On Fri, Jan 22, 2021 at 14:09:52 +0300, Nikolay Shirokovskiy wrote:
On Fri, Jan 22, 2021 at 12:45 PM Michal Privoznik <mprivozn@redhat.com> wrote:
If libvirtd is sent SIGTERM while it is still initializing, it may crash. The following scenario was observed (using 'stress' to slow down CPU so much that the window where the problem exists is bigger):
1) The main thread is already executing virNetDaemonRun() and is in virEventRunDefaultImpl(). 2) The thread that's supposed to run daemonRunStateInit() is spawned already, but daemonRunStateInit() is in its very early stage (in the stack trace I see it's executing virIdentityGetSystem()).
If SIGTERM (or any other signal that we don't override handler for) arrives at this point, the main thread jumps out from virEventRunDefaultImpl() and enters virStateShutdownPrepare() (via shutdownPrepareCb which was set earlier). This iterates through stateShutdownPrepare() callbacks of state drivers and reaching qemuStateShutdownPrepare() eventually only to dereference qemu_driver. But since thread 2) has not been scheduled/not proceeded yet, qemu_driver was not allocated yet.
Solution is simple - just check if qemu_driver is not NULL. But doing so only in qemuStateShutdownPrepare() would push the problem down to virStateShutdownWait(), well qemuStateShutdownWait(). Therefore, duplicate the trick there too.

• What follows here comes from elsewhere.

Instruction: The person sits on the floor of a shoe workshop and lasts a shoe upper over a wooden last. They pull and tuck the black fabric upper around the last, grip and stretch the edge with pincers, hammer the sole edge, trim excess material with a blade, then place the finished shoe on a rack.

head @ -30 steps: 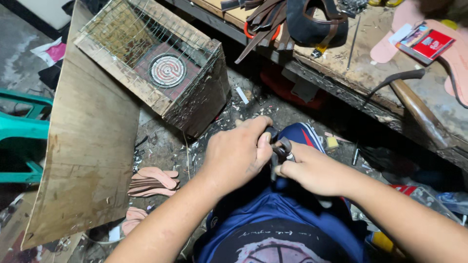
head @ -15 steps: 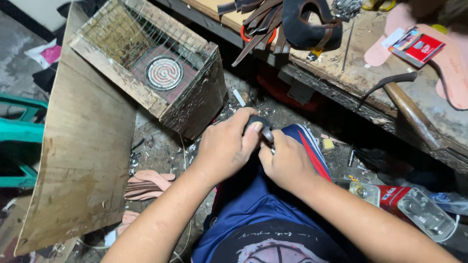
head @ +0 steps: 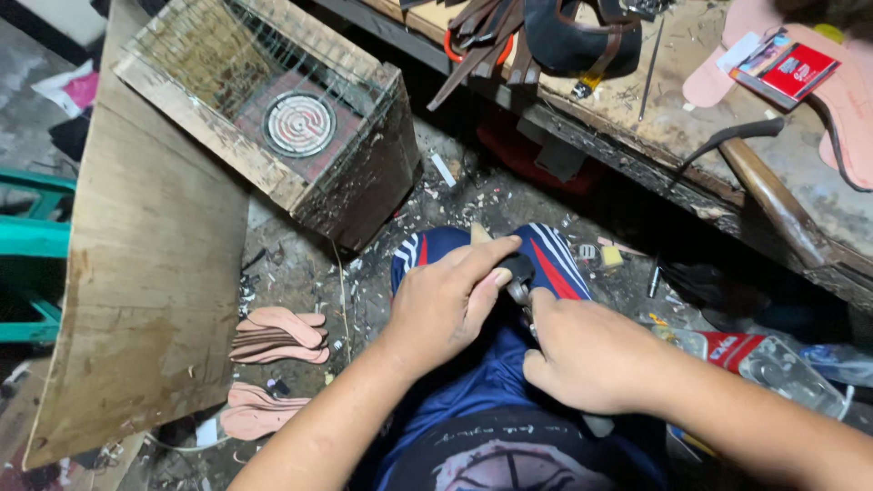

I guess this is a partial solution. Initialization may be in a state when qemu_driver is initialized but qemu_driver->workerPool is still NULL for example.
Maybe we'd better delay shutdown until initialization is finished?
The fix may not be ideal or complete, but it definitely fixes one non-race issue (see https://www.redhat.com/archives/libvir-list/2021-January/msg01134.html) Even if we come up with a flag indicating whether a driver was fully initialized or not, we still need to check whether it was initialized at all. Unless we want to introduce yet another static variable in the driver, but I think qemu_driver is already enough. So I guess if you reword the commit message to say this is fixing a case when driver initialization fails (rather than a race), you get my Reviewed-by: Jiri Denemark <jdenemar@redhat.com>